## [ABOUT THIS TASK]
Pick out all lines with the word "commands" from the records that follow.

Source records
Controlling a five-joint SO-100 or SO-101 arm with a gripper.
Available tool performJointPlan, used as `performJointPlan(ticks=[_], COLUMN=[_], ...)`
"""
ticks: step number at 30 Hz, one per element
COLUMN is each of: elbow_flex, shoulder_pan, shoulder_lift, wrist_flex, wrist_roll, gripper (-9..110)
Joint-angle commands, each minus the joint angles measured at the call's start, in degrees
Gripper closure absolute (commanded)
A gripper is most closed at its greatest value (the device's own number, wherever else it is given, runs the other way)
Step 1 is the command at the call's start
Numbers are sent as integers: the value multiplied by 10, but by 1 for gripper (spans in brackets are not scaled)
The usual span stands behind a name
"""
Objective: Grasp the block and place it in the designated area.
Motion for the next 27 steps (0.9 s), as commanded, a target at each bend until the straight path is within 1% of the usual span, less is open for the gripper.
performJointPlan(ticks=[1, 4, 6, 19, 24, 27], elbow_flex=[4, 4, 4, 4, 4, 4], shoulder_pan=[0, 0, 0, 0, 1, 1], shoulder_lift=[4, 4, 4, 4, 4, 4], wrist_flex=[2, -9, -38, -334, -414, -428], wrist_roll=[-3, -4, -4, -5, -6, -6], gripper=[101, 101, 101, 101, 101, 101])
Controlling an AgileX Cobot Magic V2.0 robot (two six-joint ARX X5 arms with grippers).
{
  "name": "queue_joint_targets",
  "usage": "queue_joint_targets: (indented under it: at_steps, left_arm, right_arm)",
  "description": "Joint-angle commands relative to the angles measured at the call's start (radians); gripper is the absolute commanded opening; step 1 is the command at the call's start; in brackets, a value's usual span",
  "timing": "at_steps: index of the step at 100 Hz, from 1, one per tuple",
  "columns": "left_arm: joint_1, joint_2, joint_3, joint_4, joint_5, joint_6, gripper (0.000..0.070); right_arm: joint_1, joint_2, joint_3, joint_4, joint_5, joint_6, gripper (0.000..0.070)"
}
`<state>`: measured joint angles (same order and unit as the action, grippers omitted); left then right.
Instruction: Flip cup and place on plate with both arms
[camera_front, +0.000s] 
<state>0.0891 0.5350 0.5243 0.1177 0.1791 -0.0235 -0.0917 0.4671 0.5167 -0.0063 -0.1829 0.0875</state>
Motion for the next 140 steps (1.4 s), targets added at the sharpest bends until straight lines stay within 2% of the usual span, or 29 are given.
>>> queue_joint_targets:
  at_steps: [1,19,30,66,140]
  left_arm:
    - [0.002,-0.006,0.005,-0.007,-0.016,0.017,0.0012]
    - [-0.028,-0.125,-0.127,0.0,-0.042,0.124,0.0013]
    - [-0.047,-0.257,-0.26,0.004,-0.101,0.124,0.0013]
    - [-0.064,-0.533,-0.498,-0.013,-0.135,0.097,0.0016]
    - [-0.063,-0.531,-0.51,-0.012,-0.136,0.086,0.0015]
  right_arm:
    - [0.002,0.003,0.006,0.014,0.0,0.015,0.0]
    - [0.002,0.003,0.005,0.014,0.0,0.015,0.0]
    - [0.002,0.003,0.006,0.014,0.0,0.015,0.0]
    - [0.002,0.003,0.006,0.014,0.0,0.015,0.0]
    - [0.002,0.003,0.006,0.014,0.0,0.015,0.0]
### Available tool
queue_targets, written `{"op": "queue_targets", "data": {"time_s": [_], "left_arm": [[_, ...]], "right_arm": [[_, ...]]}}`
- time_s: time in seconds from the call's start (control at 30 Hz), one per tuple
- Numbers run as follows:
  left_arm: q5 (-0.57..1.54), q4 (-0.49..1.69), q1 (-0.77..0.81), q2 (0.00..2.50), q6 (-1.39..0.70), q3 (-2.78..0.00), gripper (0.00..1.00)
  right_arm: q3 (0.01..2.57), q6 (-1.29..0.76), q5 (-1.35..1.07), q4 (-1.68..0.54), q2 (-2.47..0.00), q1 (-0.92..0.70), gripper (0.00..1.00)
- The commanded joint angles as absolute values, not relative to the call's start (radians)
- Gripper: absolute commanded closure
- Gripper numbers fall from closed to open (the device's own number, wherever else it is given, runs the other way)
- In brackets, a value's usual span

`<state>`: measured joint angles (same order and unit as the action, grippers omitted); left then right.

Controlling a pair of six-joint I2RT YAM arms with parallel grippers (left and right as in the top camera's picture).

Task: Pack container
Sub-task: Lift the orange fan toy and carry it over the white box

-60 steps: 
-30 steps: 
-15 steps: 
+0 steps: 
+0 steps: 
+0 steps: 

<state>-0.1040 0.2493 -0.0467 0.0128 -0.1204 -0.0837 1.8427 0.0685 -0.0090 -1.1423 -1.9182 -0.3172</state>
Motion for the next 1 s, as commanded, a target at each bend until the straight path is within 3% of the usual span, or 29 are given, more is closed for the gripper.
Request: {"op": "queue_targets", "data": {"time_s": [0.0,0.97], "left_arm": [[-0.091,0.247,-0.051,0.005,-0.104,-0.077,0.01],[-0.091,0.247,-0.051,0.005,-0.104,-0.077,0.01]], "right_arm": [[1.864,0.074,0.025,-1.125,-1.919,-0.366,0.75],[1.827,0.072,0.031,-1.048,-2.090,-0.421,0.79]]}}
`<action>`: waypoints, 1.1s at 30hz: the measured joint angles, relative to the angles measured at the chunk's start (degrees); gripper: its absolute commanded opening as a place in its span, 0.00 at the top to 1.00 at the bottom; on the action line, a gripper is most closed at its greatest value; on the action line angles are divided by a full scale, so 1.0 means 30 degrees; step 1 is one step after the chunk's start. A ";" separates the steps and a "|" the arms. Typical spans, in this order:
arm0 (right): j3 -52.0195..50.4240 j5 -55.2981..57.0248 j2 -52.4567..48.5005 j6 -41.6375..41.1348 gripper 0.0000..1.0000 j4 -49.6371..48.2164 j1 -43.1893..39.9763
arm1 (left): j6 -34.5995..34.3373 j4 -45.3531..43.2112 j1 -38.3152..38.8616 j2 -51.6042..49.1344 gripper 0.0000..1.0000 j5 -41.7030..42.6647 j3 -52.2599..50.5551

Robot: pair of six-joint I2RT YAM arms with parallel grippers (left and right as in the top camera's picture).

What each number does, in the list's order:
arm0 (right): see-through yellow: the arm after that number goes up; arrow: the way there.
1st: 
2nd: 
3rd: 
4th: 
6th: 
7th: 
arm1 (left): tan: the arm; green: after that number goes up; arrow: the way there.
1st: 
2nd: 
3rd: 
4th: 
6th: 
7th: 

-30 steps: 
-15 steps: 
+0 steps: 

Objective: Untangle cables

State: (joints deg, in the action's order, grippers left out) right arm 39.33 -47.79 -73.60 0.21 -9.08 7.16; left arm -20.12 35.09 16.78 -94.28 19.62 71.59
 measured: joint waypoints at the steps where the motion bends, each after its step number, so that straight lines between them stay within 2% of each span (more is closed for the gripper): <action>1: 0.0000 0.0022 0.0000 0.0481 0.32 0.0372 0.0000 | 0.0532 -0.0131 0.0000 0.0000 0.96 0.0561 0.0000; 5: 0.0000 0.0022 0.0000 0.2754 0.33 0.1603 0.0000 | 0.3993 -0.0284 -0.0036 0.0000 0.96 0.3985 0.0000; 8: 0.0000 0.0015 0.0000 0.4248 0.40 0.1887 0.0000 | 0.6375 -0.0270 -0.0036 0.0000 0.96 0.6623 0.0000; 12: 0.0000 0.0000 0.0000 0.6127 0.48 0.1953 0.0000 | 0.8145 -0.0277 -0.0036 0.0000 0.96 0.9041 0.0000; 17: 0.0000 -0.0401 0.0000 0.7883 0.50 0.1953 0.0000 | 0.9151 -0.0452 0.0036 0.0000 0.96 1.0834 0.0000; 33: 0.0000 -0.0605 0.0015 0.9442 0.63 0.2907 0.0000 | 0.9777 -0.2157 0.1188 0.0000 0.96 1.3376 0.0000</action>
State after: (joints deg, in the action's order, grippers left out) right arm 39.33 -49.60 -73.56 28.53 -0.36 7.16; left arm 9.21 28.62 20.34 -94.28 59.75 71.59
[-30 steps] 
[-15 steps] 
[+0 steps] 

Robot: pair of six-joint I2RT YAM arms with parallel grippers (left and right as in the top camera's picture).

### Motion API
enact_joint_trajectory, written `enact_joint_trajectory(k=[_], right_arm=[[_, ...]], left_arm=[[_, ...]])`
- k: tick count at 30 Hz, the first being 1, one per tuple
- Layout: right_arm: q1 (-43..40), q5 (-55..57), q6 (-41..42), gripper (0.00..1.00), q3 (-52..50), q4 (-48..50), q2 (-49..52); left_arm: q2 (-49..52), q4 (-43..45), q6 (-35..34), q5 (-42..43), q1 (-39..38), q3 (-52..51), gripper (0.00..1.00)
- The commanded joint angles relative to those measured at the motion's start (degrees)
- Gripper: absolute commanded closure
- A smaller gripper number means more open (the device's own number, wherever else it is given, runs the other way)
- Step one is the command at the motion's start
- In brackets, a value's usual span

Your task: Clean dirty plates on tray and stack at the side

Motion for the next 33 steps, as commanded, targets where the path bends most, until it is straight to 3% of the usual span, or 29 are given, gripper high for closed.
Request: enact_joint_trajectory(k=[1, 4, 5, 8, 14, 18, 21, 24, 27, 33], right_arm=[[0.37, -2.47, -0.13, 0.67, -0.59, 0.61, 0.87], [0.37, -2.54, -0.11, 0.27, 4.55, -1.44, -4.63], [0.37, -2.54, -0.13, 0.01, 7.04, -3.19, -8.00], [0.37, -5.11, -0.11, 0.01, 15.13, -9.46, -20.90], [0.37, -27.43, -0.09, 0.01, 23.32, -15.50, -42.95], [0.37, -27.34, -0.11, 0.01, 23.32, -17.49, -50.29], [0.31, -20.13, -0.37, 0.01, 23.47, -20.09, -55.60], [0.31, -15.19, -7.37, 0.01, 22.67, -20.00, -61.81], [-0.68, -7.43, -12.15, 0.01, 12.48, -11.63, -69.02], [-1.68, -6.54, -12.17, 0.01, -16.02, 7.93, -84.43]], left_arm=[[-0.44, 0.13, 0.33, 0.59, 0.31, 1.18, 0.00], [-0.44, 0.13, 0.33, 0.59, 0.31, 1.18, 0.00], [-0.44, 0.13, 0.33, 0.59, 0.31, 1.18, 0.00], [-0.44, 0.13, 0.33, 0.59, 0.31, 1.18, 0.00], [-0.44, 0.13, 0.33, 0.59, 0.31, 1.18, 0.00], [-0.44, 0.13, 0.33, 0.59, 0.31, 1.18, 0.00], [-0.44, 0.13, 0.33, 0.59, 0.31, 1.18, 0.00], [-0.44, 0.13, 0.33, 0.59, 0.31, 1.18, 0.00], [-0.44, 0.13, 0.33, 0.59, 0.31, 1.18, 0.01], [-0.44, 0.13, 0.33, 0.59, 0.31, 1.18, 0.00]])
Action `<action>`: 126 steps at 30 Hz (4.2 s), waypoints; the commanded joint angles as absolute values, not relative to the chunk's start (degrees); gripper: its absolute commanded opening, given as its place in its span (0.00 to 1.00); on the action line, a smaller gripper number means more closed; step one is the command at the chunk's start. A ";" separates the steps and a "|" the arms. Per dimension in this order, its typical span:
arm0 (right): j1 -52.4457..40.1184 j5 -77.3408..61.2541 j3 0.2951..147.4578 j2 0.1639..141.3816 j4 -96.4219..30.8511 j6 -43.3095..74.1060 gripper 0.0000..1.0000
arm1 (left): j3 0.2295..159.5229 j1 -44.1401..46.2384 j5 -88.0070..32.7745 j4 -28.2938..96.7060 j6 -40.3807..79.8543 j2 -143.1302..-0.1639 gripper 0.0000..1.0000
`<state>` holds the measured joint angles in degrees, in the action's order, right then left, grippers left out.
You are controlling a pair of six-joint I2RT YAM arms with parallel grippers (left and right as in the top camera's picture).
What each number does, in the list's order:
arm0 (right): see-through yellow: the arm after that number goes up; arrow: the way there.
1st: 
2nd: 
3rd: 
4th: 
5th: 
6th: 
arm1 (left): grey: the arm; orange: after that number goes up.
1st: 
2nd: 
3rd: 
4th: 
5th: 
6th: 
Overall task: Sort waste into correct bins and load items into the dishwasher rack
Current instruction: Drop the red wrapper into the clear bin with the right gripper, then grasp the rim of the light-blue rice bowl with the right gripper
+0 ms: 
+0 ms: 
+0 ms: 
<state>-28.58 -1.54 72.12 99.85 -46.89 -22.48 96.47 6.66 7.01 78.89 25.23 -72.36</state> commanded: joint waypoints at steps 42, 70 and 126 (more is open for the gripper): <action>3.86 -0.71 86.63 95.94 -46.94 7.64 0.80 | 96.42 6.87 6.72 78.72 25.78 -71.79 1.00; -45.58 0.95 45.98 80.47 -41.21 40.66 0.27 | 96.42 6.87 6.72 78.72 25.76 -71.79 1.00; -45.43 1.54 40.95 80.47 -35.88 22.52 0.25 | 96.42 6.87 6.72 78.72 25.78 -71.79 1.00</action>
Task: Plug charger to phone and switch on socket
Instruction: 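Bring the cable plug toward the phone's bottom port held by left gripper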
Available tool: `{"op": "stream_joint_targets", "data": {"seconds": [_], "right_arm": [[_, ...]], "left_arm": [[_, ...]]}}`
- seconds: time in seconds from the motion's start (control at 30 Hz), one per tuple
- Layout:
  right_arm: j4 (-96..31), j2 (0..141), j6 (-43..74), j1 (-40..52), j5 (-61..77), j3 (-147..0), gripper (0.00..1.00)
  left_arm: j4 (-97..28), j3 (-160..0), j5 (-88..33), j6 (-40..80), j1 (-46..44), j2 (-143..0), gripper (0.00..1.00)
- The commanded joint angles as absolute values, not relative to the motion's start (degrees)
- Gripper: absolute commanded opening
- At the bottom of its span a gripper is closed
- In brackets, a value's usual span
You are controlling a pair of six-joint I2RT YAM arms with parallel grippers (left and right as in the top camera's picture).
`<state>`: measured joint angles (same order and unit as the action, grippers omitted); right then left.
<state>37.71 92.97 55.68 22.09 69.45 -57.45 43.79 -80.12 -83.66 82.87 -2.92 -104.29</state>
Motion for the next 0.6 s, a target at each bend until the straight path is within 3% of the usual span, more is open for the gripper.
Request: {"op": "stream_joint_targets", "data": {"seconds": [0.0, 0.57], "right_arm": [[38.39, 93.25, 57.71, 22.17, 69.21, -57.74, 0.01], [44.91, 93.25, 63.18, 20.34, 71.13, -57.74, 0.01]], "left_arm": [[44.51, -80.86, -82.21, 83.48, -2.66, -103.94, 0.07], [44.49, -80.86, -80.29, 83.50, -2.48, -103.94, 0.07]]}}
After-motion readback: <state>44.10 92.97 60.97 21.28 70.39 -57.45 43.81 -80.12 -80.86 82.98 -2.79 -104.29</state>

## [TASK SOLUTION]
Joint-angle commands, each minus the joint angles measured at the call's start, in degrees
  "description": "Joint-angle commands relative to the angles measured at the call's start (radians); gripper is the absolute commanded opening; step 1 is the command at the call's start; in brackets, a value's usual span",

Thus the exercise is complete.